I could relax when our enemies were dead.
The sermon went on for about a half an hour, interspersed with hymns that sounded every bit as dirgelike as the ones we’d sung in the mortuary. When the meeting ended we split into groups, the kids going to a basement room and the adults breaking out into groups for Sunday school. I even saw Corey, but if he saw us he didn’t say anything. We stayed with Ingrid, and she introduced us to her friends, most of them as old as she was. The pastor walked over to shake our hands as well, and we lied our way through a minute or two of small talk while our dogs sniffed each other’s butts. I mostly stayed quiet, speaking only to answer direct questions, letting Marci charm the crowd with her easy wit and Brooke’s clear smile. Most of the questions were simple—where were we from, why were we in town—and we answered them with the same vague story about taking a year off from college. Then the pastor asked the question I’d been dreading:
“Do you have a place to stay?”
It meant he’d seen how dirty we were and guessed we’d slept outside last night. It meant he knew we were homeless, and despite our stories, he was worried for our well-being. He might even be wondering if someone missed us, if our parents knew where we were, if we’d run away from something terrible and needed help, or even from something good because we were too young and foolish to see it for the blessing it was. Adults who were scared of me made my job harder, but adults who tried to help could make my job impossible.

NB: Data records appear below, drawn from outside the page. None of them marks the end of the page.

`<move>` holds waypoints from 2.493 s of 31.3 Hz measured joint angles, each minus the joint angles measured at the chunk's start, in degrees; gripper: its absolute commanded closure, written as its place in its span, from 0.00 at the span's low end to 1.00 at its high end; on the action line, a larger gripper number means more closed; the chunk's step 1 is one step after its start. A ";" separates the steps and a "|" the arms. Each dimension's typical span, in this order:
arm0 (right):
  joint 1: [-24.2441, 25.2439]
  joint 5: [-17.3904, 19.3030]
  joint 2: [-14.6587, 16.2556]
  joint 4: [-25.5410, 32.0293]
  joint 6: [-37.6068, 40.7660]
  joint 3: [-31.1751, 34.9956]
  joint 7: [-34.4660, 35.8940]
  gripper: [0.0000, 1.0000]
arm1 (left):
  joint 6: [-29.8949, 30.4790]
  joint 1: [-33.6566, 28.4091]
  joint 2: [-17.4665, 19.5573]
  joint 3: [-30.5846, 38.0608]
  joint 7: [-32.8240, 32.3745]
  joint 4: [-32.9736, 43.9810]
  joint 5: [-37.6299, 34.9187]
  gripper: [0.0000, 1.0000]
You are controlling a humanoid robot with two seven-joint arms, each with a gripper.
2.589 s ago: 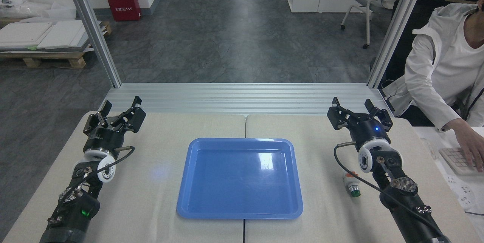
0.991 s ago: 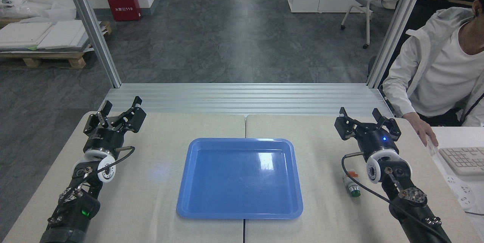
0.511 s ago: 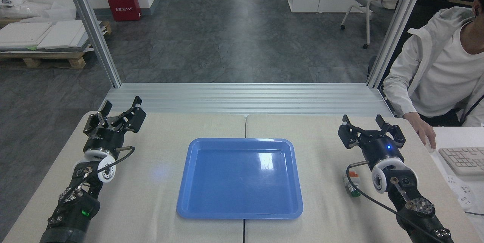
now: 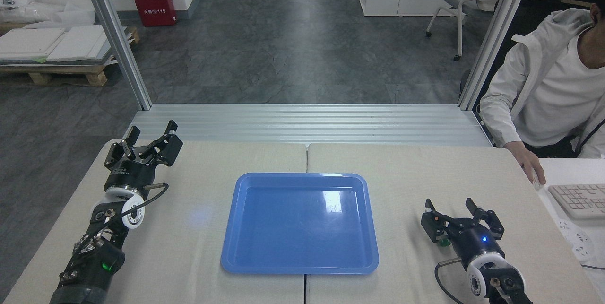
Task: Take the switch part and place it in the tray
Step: 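Lower the right gripper onto the switch part and close on it, then lift the switch part and carry it over the blue tray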
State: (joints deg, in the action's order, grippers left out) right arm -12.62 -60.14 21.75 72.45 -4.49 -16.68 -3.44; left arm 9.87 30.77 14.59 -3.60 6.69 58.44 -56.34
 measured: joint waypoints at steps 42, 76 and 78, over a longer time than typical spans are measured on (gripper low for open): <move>-0.31 0.61 -1.21 -2.89 2.93 0.04 1.01 1.00 | -0.03 0.08 0.00 0.00 -0.02 0.00 0.00 0.00; -12.61 -11.73 -20.72 -1.14 -15.69 -22.33 -18.77 0.95 | -0.03 0.08 0.00 0.00 -0.02 0.00 0.00 0.00; -12.26 -11.92 -21.23 -2.08 -16.85 -22.32 -19.03 0.95 | -0.03 0.08 0.00 0.00 -0.02 0.00 0.00 0.00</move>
State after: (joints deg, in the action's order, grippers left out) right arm -24.87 -72.06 0.52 70.36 -21.34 -39.00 -22.47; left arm 9.84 30.85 14.59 -3.60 6.67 58.45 -56.34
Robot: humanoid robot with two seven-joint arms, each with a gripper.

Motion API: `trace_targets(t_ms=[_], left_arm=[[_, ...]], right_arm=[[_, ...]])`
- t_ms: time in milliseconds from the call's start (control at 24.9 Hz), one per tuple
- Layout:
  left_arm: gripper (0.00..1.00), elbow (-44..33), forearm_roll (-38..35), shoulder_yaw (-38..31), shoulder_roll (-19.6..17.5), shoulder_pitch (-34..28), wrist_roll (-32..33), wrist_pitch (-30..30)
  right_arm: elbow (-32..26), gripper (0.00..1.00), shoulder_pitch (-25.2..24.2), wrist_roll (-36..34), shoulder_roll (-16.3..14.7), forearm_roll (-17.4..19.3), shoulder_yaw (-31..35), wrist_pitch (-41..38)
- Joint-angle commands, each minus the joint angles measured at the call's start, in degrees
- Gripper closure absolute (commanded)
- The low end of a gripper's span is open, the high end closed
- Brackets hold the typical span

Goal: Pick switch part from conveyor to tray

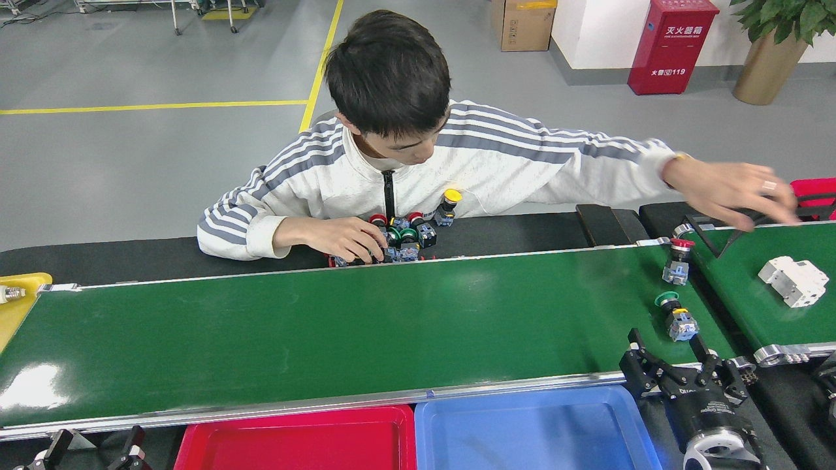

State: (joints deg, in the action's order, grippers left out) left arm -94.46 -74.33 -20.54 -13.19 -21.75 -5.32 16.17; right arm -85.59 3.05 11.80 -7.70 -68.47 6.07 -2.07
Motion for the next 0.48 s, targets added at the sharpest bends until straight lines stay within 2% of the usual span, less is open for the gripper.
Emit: trace_targets(t_ms=[0, 161, 321, 362, 442], left_arm=[[0.00, -0.3, 0.2, -0.4, -0.5, 0.3, -0.5, -0.2], [0.00, 0.4, 0.1, 0.0, -0.6, 0.9, -0.5, -0.2], [0.00, 0.5, 0.1, 0.2, -0.6, 2.1, -0.5, -0.2], [0.00, 0.6, 0.1, 0.3, -0.6, 2.4, -0.5, -0.2], [0.00, 0.6, 0.1, 0.3, -0.5, 2.6, -0.5, -0.3]], right_arm=[[1.7, 0.00, 2.3, 2.1, -0.9, -0.2, 0.3, 0.1], [6.1, 0.00, 6.2, 2.5, -2.6, -0.9, -0.2, 0.1], [7.8, 0.02, 6.9, 3.6, -1.8, -1.1, -0.7, 0.7], [8.4, 0.05, 7.1, 3.5, -1.6, -1.1, -1.2, 1.6], [10.6, 0.19, 8.4, 3.5, -1.4, -1.0, -4.0, 3.4]])
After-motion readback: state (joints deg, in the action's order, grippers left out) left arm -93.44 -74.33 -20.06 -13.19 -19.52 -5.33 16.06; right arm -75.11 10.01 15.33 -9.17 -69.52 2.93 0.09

Before we’d gone to Baker, we’d spent two months in a town called Bunnell, close enough to a state park that it had a campground right outside of town. We’d gotten a tent from one of Potash’s depots, so we’d set it up in the campground and explained our long-term presence that way, which had been enough for most people to ignore us. Dillon didn’t have anything like that, and it was much smaller than most of the town’s we’d visited, so I didn’t think I could fall back on my “staying with a cousin” excuse. Everyone in this town was likely to know everyone else.
“We’re just passing through,” I said. “We’re doing fine.”

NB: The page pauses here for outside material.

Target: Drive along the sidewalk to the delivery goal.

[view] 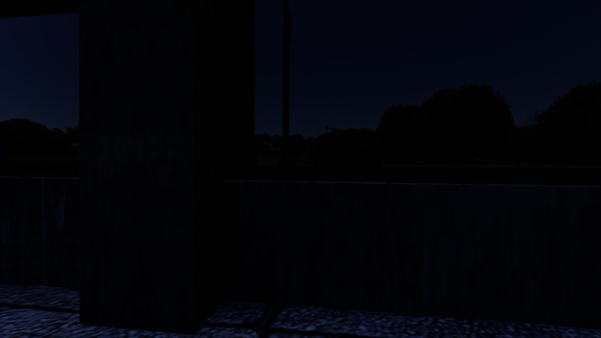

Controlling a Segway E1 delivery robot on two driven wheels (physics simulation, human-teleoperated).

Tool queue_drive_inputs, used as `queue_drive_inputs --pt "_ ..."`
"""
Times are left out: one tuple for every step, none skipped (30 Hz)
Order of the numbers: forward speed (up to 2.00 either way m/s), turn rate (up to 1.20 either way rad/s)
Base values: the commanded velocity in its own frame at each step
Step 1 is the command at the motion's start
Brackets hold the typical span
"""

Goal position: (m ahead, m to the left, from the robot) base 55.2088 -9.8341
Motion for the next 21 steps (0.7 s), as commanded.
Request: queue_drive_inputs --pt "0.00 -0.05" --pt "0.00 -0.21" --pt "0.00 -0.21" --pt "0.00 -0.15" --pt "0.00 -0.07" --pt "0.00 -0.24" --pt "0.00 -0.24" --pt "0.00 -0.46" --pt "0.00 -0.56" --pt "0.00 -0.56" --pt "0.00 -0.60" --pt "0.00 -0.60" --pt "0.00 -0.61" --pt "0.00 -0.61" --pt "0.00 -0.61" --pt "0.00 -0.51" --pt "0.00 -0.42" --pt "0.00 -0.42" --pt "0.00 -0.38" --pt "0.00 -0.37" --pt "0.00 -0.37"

“You don’t have a place to stay?” asked a woman on the edge of the circle. “Does that mean you don’t have anything to eat?”
“We’re fine,” I said, feeling like a noose was tightening around our necks. “Thank you, but we’re actually totally set up, and you don’t need to worry about us at all—”
“Ridiculous,” said the woman. She was younger than the others, with black hair that had only just started to gray, strands of wispy silver floating above the rest like a halo. “You’re eating at my house today. I made a bacon-pecan pie last night, and it’d be a downright shame if I had to eat it all myself.”
“I’m vegetarian,” I said quickly.
“All the more for me,” said Marci, and she turned to the woman. “Thank you, that’s incredibly kind.”
“It’s the least I can do for a fellow child of God,” said the woman, putting out her hand. “Sara Glassman, it’s nice to meet you.”
“She’s the librarian,” said Ingrid. “Used to run the bookstore, but nobody in this town buys books, so they closed it five years ago.”
“That was when the new highway bypassed us,” said Beth. “We used to be right on—”
“That was fifty years, not five,” said Ingrid. “She gets lost in the past sometimes.”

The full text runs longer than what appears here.